> Data for the task:

• • • • • • •

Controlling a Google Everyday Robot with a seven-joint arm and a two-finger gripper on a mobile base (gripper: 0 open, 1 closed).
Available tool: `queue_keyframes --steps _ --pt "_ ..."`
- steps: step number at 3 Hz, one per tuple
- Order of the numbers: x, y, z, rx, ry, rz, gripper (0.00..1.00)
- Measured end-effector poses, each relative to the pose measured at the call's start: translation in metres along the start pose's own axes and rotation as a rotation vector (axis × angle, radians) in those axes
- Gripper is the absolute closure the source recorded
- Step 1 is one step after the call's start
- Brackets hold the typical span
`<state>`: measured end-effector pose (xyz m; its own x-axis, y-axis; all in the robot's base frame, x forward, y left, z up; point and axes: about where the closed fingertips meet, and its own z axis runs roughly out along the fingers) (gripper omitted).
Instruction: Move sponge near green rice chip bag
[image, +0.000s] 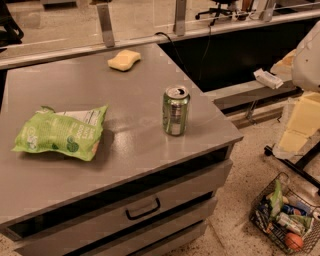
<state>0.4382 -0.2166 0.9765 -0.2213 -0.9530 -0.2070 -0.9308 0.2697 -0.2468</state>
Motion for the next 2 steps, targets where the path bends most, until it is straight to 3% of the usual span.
queue_keyframes --steps 1,2 --pt "0.0 0.0 0.0 0.0 0.0 0.0 0.0" --pt "-0.01 -0.011 0.004 0.008 -0.007 -0.049 0.0"
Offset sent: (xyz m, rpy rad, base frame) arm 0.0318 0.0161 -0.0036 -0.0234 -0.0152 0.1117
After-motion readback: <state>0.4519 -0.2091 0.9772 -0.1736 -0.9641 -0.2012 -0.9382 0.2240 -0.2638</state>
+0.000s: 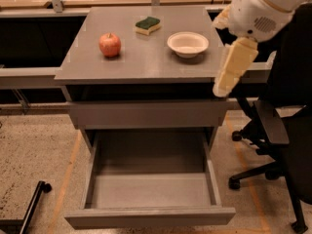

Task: Place apple into middle drawer

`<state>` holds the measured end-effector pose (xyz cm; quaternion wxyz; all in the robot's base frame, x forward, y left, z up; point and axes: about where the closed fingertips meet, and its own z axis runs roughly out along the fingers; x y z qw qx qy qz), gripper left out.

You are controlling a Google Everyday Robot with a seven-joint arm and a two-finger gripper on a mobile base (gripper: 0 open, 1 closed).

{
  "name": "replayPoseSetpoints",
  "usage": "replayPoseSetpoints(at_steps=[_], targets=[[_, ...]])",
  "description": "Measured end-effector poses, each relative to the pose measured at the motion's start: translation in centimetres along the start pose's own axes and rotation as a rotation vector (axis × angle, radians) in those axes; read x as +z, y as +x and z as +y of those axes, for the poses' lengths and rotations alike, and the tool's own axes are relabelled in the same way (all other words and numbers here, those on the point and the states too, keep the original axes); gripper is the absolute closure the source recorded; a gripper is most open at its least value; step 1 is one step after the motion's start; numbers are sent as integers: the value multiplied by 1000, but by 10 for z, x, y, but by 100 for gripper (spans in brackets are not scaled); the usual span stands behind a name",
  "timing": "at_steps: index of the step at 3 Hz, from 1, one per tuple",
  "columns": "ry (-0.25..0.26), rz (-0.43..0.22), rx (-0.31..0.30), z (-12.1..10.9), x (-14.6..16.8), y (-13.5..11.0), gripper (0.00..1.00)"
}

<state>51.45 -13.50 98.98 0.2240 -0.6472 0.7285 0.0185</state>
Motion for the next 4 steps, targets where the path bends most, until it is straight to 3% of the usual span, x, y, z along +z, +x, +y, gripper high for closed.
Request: replayPoseSetpoints(at_steps=[1, 3, 4], targets=[[-37, -121, -36, -32, 22, -60, 0], [-29, -199, -14, -41, 29, -75, 0], [-37, -317, -24, -62, 65, -124, 0]])
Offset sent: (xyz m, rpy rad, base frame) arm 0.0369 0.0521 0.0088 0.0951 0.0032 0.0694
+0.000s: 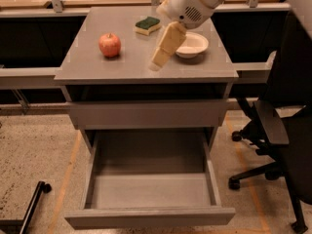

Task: Place apple into middle drawer

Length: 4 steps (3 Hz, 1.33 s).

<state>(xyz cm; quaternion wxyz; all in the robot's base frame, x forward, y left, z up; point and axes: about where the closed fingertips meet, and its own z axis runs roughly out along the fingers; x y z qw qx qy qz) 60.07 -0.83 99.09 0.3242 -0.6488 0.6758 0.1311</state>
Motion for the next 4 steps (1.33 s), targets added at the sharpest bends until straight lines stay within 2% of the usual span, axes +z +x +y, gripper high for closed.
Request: replayPoseSetpoints(at_steps=[1, 2, 3, 4], targets=[[-5, -92, 9, -32, 47, -28, 0], [-2, -173, 49, -67, 90, -43, 0], [-3, -179, 54, -72, 96, -41, 0], [6, -184, 94, -73, 102, -35, 0]])
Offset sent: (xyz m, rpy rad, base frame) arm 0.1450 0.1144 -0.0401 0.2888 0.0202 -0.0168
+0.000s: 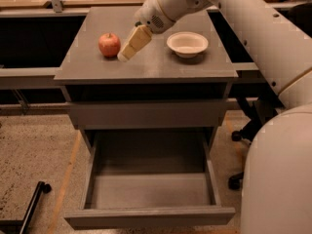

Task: Place apple into middle drawer

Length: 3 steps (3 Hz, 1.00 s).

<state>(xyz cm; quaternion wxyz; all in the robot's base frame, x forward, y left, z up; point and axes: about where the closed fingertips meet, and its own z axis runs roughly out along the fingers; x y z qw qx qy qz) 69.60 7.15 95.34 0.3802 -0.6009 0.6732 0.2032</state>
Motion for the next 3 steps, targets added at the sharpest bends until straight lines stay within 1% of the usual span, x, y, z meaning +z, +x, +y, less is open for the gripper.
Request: replayPoseSetpoints(at_steps=[1, 2, 3], targets=[[24, -47, 48, -18, 33, 5, 0], [24, -71, 42, -34, 60, 2, 0], [8, -75, 30, -47, 94, 5, 0]])
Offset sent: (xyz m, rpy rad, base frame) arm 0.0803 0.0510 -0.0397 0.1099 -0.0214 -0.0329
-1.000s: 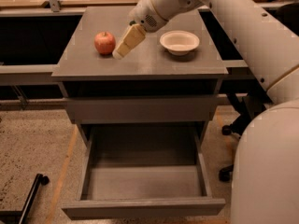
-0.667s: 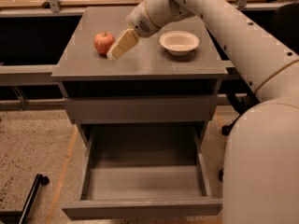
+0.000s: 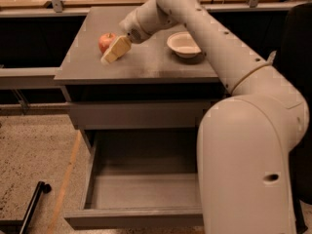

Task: Place apple into middle drawer

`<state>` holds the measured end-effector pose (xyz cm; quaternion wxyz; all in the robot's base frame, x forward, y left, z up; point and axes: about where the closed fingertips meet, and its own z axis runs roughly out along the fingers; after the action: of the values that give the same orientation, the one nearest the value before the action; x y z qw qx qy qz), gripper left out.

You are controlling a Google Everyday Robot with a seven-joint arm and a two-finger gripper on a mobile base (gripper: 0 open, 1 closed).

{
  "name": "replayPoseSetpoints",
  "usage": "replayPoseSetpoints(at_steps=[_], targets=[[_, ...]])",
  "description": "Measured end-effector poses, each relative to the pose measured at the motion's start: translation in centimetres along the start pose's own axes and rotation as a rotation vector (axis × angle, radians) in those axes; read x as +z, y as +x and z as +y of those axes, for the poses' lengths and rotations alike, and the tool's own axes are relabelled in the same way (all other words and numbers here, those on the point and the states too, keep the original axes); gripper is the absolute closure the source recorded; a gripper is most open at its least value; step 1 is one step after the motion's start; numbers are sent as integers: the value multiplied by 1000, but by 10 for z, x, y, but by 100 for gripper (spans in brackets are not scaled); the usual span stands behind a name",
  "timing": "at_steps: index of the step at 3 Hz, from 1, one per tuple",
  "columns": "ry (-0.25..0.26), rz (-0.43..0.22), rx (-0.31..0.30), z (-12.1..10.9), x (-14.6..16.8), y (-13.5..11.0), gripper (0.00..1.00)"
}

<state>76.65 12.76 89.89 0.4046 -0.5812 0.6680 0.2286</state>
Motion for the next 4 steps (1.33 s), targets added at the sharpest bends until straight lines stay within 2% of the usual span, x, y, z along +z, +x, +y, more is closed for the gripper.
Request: replayPoseSetpoints(at_steps=[1, 2, 4], targets=[[-27, -23, -1, -15, 41, 9, 0], [-36, -44, 7, -25, 61, 12, 0], [-35, -80, -4, -33, 72, 5, 41]])
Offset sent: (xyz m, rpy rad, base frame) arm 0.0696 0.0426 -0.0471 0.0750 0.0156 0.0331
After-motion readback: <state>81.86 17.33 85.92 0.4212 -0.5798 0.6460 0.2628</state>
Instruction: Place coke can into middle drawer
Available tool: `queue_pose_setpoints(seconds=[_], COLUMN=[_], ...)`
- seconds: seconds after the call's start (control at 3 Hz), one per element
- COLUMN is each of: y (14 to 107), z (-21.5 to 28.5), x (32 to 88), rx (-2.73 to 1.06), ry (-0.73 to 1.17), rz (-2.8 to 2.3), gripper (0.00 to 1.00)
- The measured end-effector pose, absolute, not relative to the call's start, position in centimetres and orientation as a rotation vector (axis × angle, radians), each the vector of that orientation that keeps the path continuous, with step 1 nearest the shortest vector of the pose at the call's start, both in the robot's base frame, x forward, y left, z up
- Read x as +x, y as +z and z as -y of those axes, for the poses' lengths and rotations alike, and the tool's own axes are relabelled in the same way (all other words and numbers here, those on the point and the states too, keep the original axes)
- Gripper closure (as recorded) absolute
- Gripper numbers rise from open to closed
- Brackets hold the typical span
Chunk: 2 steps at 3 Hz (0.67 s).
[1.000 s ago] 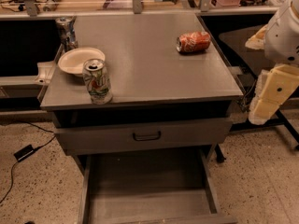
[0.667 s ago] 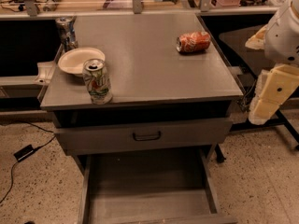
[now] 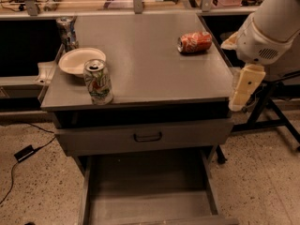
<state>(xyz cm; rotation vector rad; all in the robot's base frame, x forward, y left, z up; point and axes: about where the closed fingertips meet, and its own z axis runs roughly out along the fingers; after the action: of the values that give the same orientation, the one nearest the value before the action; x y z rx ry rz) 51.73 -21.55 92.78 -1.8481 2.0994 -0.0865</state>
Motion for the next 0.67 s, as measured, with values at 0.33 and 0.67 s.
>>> queue_pose_setpoints(seconds=[0.33,0.67], y=[89.2,89.5], z=[20.8,19.8], x=[58.0,63.5], rx=[-2.010,-2.195], ry=[-0.039,-0.104], rz=[-1.967,-1.821], gripper=[0.00,0.00])
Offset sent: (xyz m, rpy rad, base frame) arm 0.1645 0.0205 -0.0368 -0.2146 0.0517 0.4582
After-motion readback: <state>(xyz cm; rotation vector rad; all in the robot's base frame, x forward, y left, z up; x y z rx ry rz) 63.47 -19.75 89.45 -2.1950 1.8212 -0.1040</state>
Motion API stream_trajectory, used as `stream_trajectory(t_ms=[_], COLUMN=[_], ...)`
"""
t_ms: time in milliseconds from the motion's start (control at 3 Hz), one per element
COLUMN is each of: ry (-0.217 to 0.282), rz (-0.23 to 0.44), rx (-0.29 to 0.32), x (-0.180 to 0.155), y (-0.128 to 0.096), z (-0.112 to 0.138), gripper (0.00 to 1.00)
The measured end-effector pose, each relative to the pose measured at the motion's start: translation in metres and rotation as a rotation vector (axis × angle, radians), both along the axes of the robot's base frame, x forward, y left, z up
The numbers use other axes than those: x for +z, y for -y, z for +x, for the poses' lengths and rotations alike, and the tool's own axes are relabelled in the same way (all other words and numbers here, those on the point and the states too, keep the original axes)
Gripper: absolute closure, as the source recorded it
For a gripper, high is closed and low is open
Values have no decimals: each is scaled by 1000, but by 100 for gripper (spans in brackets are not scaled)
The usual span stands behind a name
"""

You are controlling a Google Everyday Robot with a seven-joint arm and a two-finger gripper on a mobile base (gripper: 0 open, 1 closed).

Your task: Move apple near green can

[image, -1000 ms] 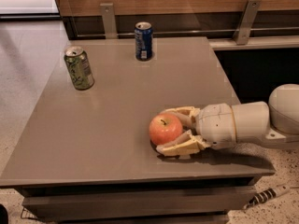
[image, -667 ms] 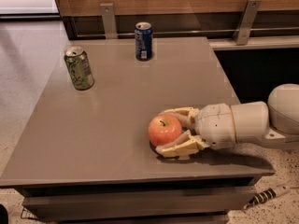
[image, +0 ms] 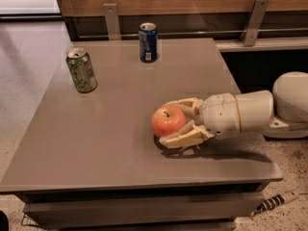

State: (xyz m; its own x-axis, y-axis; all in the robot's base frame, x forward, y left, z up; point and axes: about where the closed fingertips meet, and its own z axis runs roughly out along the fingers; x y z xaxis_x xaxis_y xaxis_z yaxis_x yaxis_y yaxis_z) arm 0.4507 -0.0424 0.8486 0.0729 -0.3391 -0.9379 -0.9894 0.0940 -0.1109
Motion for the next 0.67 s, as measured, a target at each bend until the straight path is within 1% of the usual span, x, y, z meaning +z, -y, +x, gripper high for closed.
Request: stream_trajectory(t_ms=[333,667], ry=[-22,-6], rz=[-8,-50], rx=[-13,-52], x=[12,51], y=[-1,-48], z=[51,125], gripper=[100,100])
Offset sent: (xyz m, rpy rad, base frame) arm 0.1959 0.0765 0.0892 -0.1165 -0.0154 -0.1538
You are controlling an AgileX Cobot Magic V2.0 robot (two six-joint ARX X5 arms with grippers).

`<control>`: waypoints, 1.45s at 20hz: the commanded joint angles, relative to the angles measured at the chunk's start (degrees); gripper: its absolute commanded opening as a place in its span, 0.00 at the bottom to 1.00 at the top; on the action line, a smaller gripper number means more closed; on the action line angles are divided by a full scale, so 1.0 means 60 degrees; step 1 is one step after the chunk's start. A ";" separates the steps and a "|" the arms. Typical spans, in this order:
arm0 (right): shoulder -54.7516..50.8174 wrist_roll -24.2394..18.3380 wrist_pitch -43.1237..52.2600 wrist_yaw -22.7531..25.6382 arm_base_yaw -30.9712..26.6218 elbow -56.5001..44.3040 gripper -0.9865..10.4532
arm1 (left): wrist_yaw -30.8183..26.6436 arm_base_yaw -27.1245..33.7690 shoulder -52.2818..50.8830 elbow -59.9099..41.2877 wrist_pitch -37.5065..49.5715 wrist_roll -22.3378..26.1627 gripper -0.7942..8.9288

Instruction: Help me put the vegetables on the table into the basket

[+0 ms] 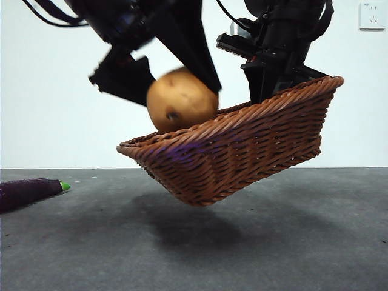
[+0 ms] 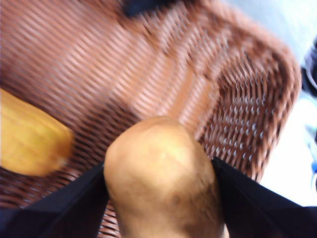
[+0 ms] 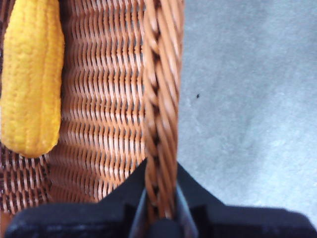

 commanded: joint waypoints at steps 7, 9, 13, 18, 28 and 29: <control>0.0018 0.0033 0.0095 -0.0069 0.0004 -0.0047 0.08 | -0.0025 -0.0291 0.0452 0.0098 0.0215 -0.0120 0.70; 0.0018 -0.0004 0.0204 0.0007 -0.0073 -0.0047 0.08 | -0.0124 -0.0055 0.0186 0.0554 -0.0616 0.0419 0.70; 0.0018 -0.0007 0.0102 0.0007 -0.0539 -0.0047 0.08 | -0.3096 0.0619 -0.0834 0.1188 -0.2681 0.1322 0.70; 0.0018 -0.0135 -0.0058 0.0004 -0.0823 -0.0047 0.08 | -0.5329 0.2878 -0.0834 0.1169 -0.4218 0.1384 0.70; 0.0018 -0.0193 -0.0193 0.0007 -0.0801 -0.0047 0.08 | -0.3089 0.6339 0.1056 0.1169 -0.2193 0.2058 0.70; 0.0018 -0.0182 -0.0197 0.0007 -0.0794 -0.0047 0.08 | -0.3089 0.6364 0.1421 0.1169 -0.1749 0.2087 0.70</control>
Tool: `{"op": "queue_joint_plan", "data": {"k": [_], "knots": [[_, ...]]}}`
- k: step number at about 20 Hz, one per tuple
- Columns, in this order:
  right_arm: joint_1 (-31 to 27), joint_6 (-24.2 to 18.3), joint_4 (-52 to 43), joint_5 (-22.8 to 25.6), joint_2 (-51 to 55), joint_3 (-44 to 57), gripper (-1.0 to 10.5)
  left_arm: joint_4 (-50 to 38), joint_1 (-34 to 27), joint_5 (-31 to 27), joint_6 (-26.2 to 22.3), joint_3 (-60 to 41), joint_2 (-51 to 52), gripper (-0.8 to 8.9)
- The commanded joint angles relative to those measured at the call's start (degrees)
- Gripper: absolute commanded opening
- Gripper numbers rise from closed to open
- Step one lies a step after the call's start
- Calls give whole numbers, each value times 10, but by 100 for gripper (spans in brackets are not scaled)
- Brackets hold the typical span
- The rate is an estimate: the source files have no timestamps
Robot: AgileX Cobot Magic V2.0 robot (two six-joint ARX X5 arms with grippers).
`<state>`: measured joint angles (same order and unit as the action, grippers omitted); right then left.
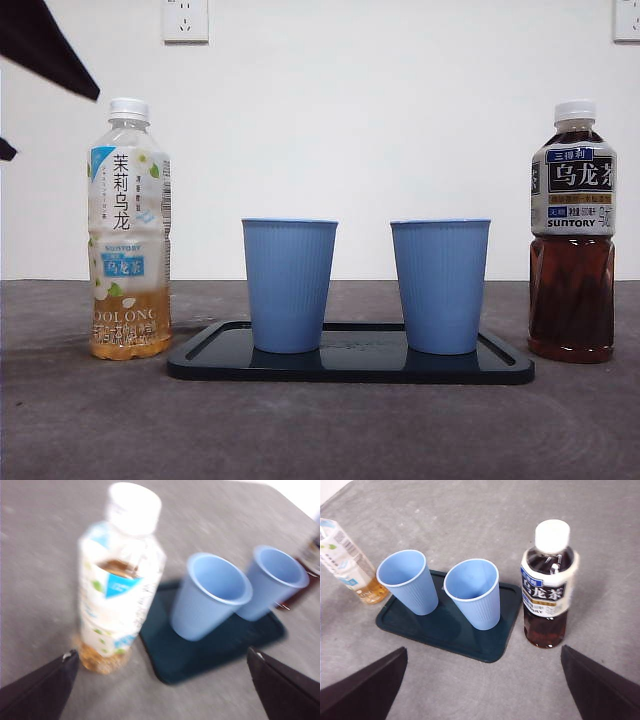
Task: Pour the drink into the cup
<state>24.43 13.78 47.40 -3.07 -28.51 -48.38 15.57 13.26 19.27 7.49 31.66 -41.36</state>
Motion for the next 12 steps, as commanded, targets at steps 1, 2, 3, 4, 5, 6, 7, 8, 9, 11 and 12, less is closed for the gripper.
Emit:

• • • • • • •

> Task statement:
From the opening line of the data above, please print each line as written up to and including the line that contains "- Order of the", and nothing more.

> Written solution:
Controlling a Google Everyday Robot with a seven-joint arm and a two-finger gripper on a mobile base (gripper: 0 open, 1 closed).
Available tool: `queue_keyframes --steps _ --pt "_ ..."`
- steps: step number at 3 Hz, one per tuple
- Order of the numbers: x, y, z, rx, ry, rz, gripper (0.00..1.00)

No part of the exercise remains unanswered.